Bientôt, Hitler en librairie. Ce serait, dit-on, une actualité banale. Son best-seller, "Mein Kampf", traduit en français, va être diffusé dans le courant de l’année par les éditions Fayard. Il était temps, doivent penser les nazis français qui ne comprennent pas un mot d’allemand.

C’est que la première édition traduite en français date de 1934, une seconde édition est sortie en 1938, toutes les deux circulent sans doute en catimini, pratiquement introuvables chez la plupart des bouquinistes honnêtes. Jusqu’ici pas la moindre réédition chez nous. Un long tunnel, de quoi faire languir nos derniers hitlériens.

Mais voilà, on va combler le manque : depuis quatre ans, ce livre appartient au domaine public, il est par conséquent libre de droits d’auteur, et tous les éditeurs du monde peuvent se l’approprier.

Récemment, en Allemagne, lors de sa dernière publication, "Mein Kampf" a connu ce qu’on appelle "un beau succès de librairie" (100 000 exemplaires vendus). Il vient d’être également publié cette semaine en Pologne, le pays d’Auschwitz – on ne sait pas encore si l’ouvrage a été bien accueilli par le public polonais.

En tout cas il se vend encore et toujours dans de nombreux pays comme en Turquie ou en Inde – on dit même qu’il se vend "bien".

 

Pour ceux qui l’ont feuilleté, "Mein Kampf" est une très longue et plutôt ennuyeuse imprécation de l’auteur sur sa vision politique, sur la place de son pays dans le monde et l’organisation de la future société, où il décline toute sa haine contre les ennemis de l’Allemagne, et en particulier les juifs.

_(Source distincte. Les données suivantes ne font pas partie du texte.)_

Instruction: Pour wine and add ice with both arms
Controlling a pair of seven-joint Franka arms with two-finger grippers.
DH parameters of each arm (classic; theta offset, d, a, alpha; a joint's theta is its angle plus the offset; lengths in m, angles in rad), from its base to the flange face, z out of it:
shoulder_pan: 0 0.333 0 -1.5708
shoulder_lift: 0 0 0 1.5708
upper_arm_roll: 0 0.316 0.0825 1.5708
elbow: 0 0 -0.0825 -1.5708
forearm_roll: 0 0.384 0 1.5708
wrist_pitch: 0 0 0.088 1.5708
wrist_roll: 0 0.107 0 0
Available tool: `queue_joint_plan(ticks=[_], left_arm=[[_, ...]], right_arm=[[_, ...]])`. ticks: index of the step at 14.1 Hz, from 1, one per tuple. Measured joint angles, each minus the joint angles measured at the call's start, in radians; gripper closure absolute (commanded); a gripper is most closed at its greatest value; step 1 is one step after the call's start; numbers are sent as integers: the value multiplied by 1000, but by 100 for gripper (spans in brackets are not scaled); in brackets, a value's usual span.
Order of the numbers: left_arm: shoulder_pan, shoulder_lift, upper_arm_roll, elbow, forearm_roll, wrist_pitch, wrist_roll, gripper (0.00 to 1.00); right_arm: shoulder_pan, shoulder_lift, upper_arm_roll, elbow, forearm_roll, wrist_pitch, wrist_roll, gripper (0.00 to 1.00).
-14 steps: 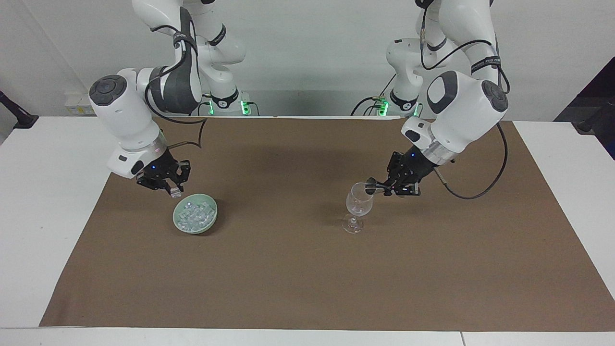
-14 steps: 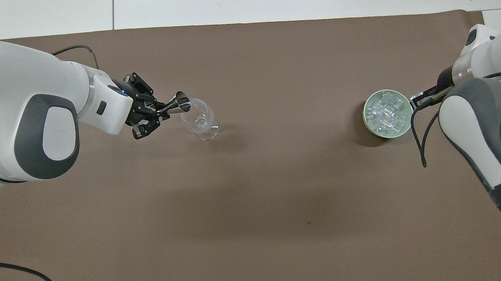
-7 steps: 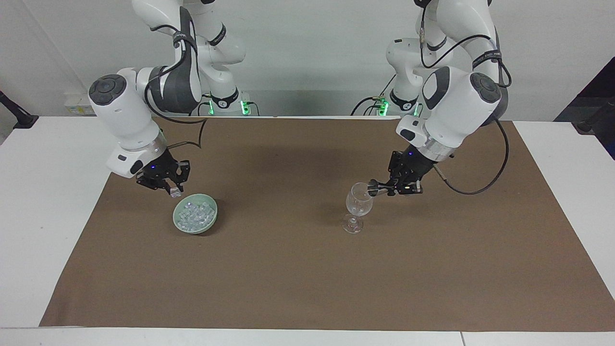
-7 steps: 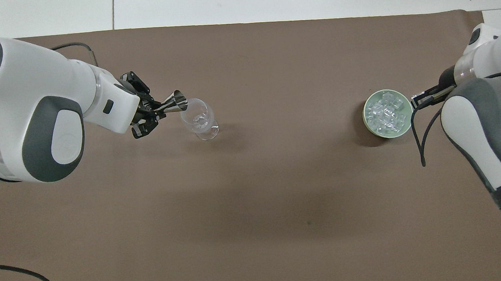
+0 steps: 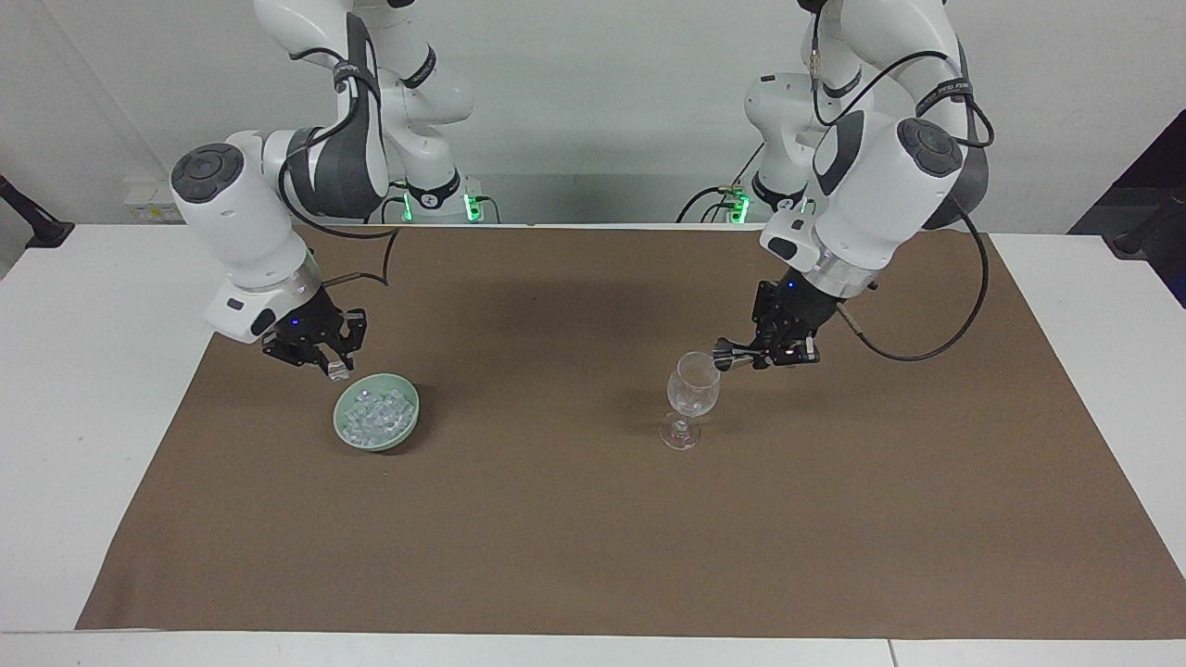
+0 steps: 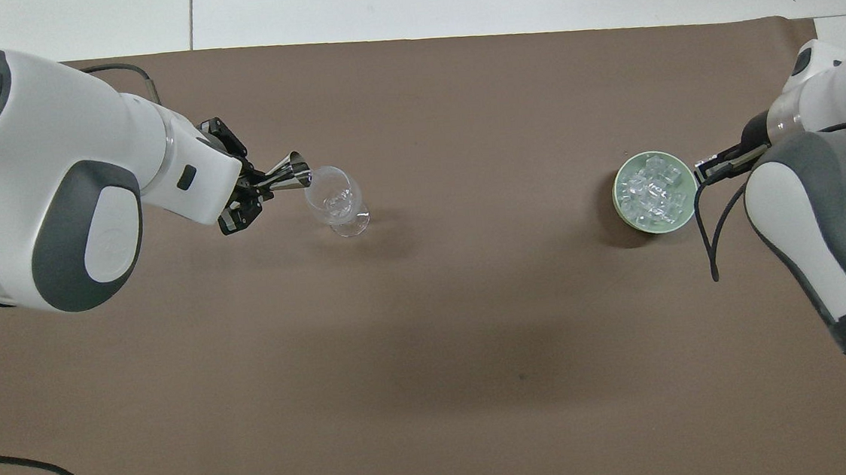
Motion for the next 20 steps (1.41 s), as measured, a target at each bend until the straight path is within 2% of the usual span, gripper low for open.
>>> queue_joint_plan(ticks=[20], left_arm=[[-109,4,0,31,258,-45,-187,97]], right_arm=[[0,0,0,1,0,2,32,100]])
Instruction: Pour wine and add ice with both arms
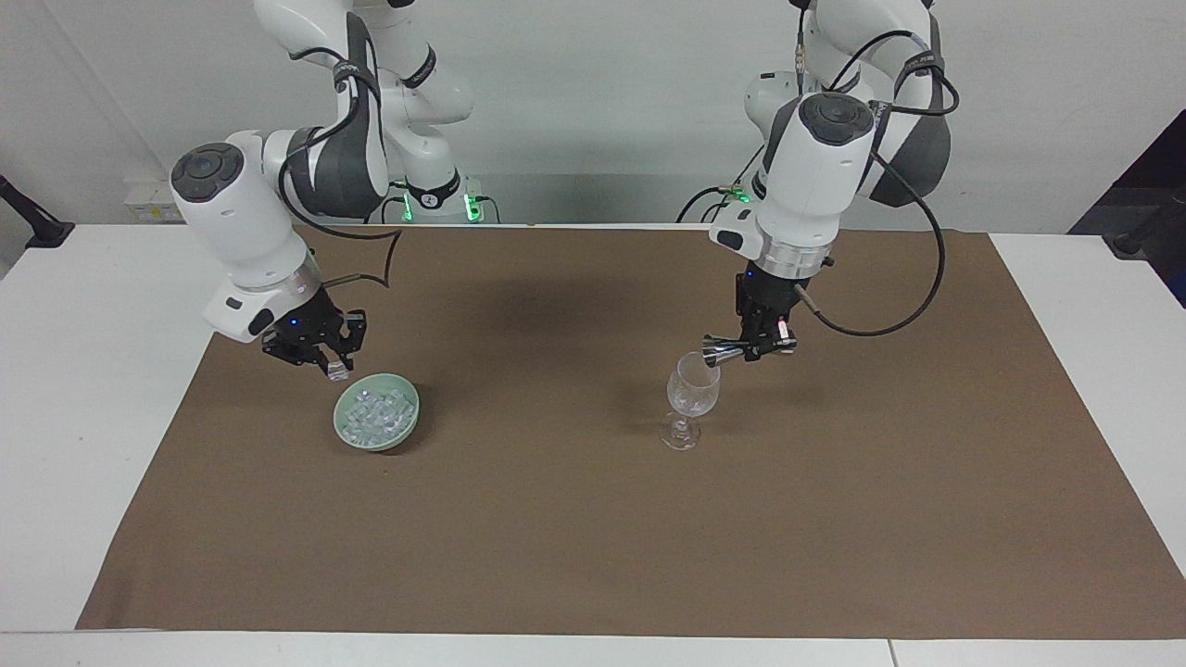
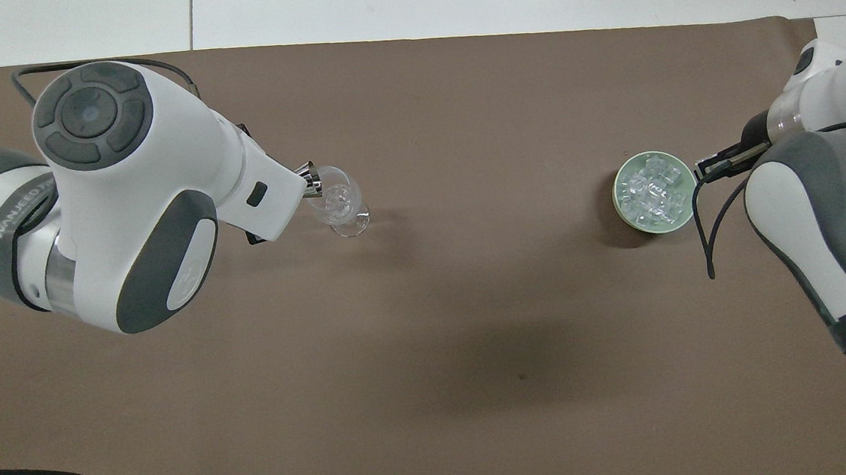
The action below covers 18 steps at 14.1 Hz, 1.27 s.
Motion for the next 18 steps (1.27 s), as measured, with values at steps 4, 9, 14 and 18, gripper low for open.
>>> queue_joint_plan(ticks=[4,9,14,18], left_arm=[[-15,10,1,12,55,-12,-50,97],[-48,24,1,17,96,-21,-99,97],[-49,29,5,22,107,-33,-106,97],[-49,30,5,28,108,-35,-107,97]], right_arm=[[0,0,0,0,0,0,2,100],[0,0,0,0,0,0,2,100],[0,0,0,0,0,0,2,100],[0,0,0,1,0,0,2,100]])
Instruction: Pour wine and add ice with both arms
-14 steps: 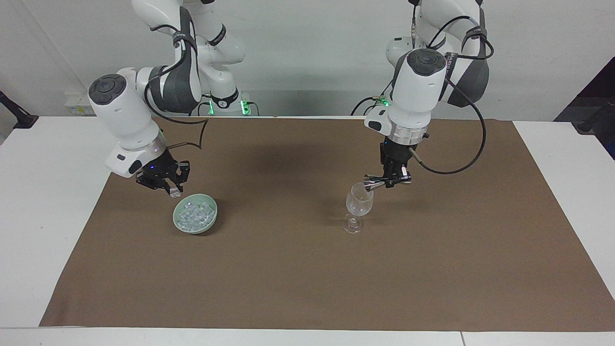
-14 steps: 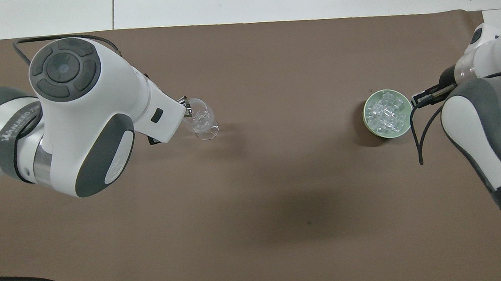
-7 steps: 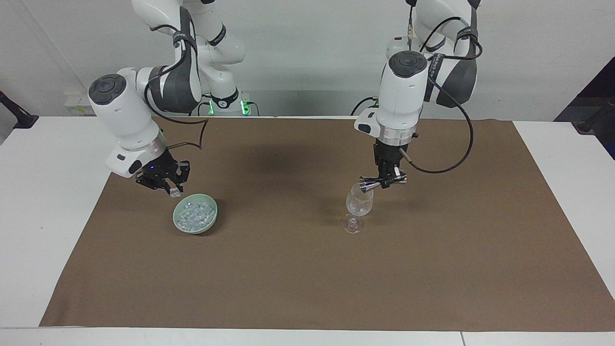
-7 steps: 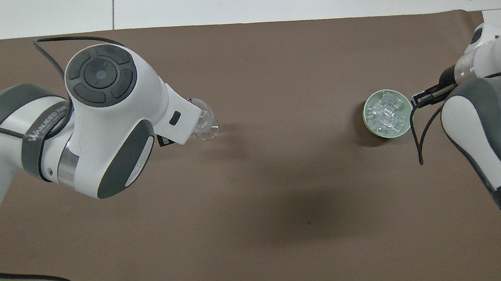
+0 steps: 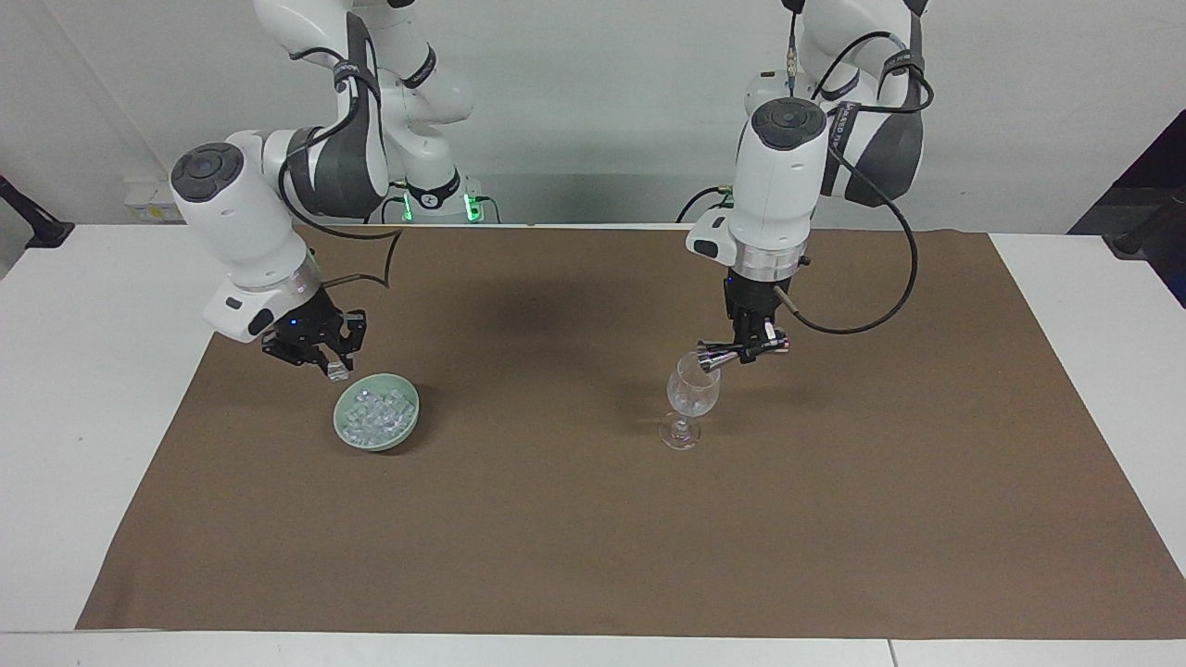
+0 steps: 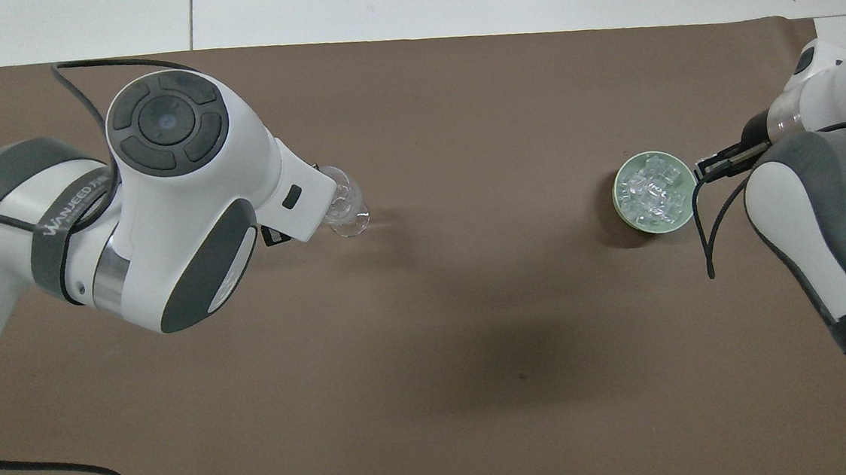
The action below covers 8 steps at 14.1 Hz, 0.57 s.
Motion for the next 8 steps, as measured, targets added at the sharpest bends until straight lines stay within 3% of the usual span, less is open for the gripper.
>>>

Il l’a écrit en 1924, alors qu’il était en prison en Bavière, condamné pour une tentative de coup d’Etat. À l’époque, on ne donnait pas cher de son avenir. L’auteur n’était qu’un hurluberlu qu’on supposait solitaire. On sait ce qu’il advint.

Moins de dix ans plus tard, lui et son parti gagnent les élections démocratiques, prennent le pouvoir en Allemagne, puis instaurent la plus redoutable des dictatures. Moins de vingt ans plus tard, ses troupes se répandent à travers l’Europe, occupent plusieurs pays dont la France, mettent en pratique le génocide des juifs, six millions de morts, et tentent en vain d’envahir l’Union soviétique.

La guerre perdue, cerné dans son bunker, l’auteur se suicide le 30 avril 1945, sans avoir publié d’autres livres.

Des questions naïves viennent à l’esprit. La publication en français de "Mein Kampf" est-elle donc indispensable ? Est-ce un outil historique majeur proposé à la curiosité des foules et à l’édification des générations futures ? Comment sera organisée la promotion de l’ouvrage ?

Combien d’exemplaires seront mis en vente ?

Les éditions Fayard, qui l’an dernier ont retardé la sortie du livre à cause de la situation sanitaire, précisent simplement que la présente édition sera accompagnée "d’un appareil critique, établi par un comité scientifique d’historiens français et étrangers". ça soulage les bonnes consciences.

Tous les arguments sont bons. On peut même affirmer que cette prochaine publication est la preuve que la censure n’existe plus dans nos démocraties (ce qui est faux), que toutes les précautions intellectuelles et historiques ont été prises pour ouvrir les yeux du lecteur.

On va aussi expliquer qu’on peut sans problème acheter le Petit Livre rouge de Mao, cher à l’extrême gauche de jadis, et même les œuvres reliées de Joseph Staline, et que, par conséquent, dans le cadre d’un rééquilibrage idéologique, rien ne s’oppose à vendre de l’Hitler au grand public.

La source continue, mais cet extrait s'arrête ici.